For a new multi-table dataset, supposing whose name is 'multbdat', we firstly create a directory to get the path 'data/multbdat'. Then we prepare multiple csv files for all tables of this dataset in the same way of single-table dataset. And we also create an empty directory 'data/multbdat/queries' for query workloads.
For a multi-table workload for dataset 'multbdat', suppoing whose name is 'userb', we prepare the csv file 'data/multbdat/queries/userb.csv' in which each line represents a multi-table query. And a multi-table query contains four parts with delimiter '#'.
The first part contains the names of all tables accessed by the query with delimiter ','. The second part contains all join predicates of the query with delimiter ',' where each join predicate is described as 'tableA.columnX=tableB.columnY'. The third part contains all range predicates of the query with delimiter ',' between each symbol such as 'tableA.columnI,=,100,tableB.columnJ,>,20,tableB.columnJ,<,50'. The four part is a number, the true cardinality of the query.
The workload train set and test set is not distinguished by specific file name. For example, you can construct a M-QSPN model on workload 'userb' and test it on workload 'userc'.
--dataset: set the name of single-table dataset like '--dataset sgtbdat'
--query-path: set the name of single-table workload like '--query-path user'
--Nx, --lower, --upper: tune the parameters of adaptive RDC threshold of QSPN model and we recommends to keep the default setting '--Nx 5.0 --lower 0.1 --upper 0.3' which we think is OK for various datasets.
If you want to construct a QSPN model, add a switch parameter --train, the model file will be dumped to the file like 'models/single_tables/qspn/qspn_5.0_0.1_0.3_QSplit_sgtbdat_user.pkl'. Correspondingly, if you want to test this constructed model, add a switch parameter --inference. And if you want to test the QSPN Update Method by constructing model on workload 'user1' and testing model on workload 'user2', you should also set parameter --update-query-path like '--query-path user1 --update-query-path user2' and --update-method like '--update-method adaincr' with a switch parameter --update.

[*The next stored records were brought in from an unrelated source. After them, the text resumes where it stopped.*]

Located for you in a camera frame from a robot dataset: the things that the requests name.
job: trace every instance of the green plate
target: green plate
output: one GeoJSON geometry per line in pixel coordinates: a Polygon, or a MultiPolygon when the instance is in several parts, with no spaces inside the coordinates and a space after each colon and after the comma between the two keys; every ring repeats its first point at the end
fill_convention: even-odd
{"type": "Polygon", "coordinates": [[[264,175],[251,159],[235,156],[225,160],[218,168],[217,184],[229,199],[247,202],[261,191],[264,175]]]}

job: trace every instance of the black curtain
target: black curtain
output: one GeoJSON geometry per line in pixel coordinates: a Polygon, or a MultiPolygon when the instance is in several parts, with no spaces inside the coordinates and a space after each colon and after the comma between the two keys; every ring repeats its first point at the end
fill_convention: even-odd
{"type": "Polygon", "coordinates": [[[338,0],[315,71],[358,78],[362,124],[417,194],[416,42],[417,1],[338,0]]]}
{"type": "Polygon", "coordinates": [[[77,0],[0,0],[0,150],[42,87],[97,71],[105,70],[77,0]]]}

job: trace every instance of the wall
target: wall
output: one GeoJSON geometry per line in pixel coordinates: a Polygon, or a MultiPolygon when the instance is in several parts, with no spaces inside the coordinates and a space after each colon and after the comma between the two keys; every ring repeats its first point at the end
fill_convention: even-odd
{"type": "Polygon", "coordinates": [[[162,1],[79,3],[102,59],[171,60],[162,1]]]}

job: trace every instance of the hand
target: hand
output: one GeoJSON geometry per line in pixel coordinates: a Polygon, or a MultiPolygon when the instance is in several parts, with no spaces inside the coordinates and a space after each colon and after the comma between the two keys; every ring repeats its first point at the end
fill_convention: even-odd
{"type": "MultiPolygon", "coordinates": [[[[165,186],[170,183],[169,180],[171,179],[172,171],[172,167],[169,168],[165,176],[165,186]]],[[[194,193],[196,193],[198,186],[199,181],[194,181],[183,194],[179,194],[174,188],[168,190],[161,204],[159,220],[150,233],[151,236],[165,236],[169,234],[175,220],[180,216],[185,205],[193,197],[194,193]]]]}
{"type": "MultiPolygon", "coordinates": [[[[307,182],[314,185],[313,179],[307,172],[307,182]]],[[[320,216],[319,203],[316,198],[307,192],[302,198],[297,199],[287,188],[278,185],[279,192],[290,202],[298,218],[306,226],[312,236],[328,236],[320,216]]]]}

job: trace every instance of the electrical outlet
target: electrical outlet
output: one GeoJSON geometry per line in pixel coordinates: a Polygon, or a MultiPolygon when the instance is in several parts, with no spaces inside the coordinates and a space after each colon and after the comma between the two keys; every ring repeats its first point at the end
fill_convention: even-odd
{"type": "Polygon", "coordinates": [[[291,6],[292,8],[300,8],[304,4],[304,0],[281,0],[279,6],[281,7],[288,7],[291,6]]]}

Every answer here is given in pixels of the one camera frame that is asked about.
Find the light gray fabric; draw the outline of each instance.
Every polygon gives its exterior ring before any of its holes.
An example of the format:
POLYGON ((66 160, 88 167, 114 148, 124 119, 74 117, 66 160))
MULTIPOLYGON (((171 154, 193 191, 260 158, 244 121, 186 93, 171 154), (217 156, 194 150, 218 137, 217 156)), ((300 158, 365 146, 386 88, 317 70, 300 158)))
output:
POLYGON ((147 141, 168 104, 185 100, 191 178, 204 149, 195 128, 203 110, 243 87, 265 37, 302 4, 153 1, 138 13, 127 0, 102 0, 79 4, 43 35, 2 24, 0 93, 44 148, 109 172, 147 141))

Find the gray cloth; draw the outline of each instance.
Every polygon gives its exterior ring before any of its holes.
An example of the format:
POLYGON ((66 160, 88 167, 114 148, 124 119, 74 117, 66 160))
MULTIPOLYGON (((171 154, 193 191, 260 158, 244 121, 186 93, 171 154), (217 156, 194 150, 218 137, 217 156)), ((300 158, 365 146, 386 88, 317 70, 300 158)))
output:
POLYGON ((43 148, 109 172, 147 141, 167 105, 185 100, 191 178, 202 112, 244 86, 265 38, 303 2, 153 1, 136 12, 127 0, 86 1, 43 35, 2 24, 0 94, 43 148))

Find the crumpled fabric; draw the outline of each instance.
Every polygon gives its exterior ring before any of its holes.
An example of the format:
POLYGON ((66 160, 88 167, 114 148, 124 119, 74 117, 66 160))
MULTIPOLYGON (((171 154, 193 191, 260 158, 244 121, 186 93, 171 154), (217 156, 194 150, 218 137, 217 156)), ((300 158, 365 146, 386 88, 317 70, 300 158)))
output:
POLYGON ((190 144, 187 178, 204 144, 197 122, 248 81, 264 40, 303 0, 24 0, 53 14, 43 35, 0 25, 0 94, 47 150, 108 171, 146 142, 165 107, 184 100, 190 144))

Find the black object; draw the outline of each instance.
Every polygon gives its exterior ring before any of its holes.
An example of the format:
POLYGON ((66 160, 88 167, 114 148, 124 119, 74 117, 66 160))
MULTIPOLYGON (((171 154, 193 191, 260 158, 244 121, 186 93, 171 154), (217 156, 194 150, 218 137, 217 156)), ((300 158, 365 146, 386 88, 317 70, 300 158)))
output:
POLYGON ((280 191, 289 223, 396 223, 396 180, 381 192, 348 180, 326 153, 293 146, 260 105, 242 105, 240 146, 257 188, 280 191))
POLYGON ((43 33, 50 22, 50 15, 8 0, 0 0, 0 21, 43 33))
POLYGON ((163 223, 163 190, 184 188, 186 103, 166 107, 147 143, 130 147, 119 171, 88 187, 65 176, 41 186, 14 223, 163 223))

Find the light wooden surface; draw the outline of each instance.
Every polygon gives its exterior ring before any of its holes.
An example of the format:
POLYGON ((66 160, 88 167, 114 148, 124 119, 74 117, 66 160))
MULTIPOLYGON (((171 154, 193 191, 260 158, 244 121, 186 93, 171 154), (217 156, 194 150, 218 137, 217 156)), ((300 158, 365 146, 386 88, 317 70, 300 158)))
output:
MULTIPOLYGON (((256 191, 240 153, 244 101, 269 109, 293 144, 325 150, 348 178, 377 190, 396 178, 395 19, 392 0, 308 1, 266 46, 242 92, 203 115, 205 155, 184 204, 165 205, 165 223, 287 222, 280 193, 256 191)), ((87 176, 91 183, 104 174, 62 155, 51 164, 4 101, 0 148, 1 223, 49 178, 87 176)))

--dataset: set the name of multi-table dataset like '--dataset multbdat'
--workload-trainset: set the name of multi-table workload train set like '--workload-trainset userb'
--workload-testset: set the name of multi-table workload test set like '--workload-testset userc'
--model-binning-size: tune the bins size limit of M-QSPN model binning like '--model-binning-size 200'. A bigger setting usually improves the CardEst accuracy of M-QSPN model with longer inference time.
If you want to construct a M-QSPN model, add a switch parameter --train, the model file will be dumped to the file like 'models/multi_tables/mqspn/mqspn_multbdat_userb_200.pkl'. Correspondingly, if you want to test this constructed model, add a switch parameter --inference. Note that our code actually shows that we do not use workload test set for model construction and we only use the name of workload train set to locate the path of model file for model test though 'scripts/run_mqspn.py' always needs setting both '--workload-trainset' and '--workload-testset'.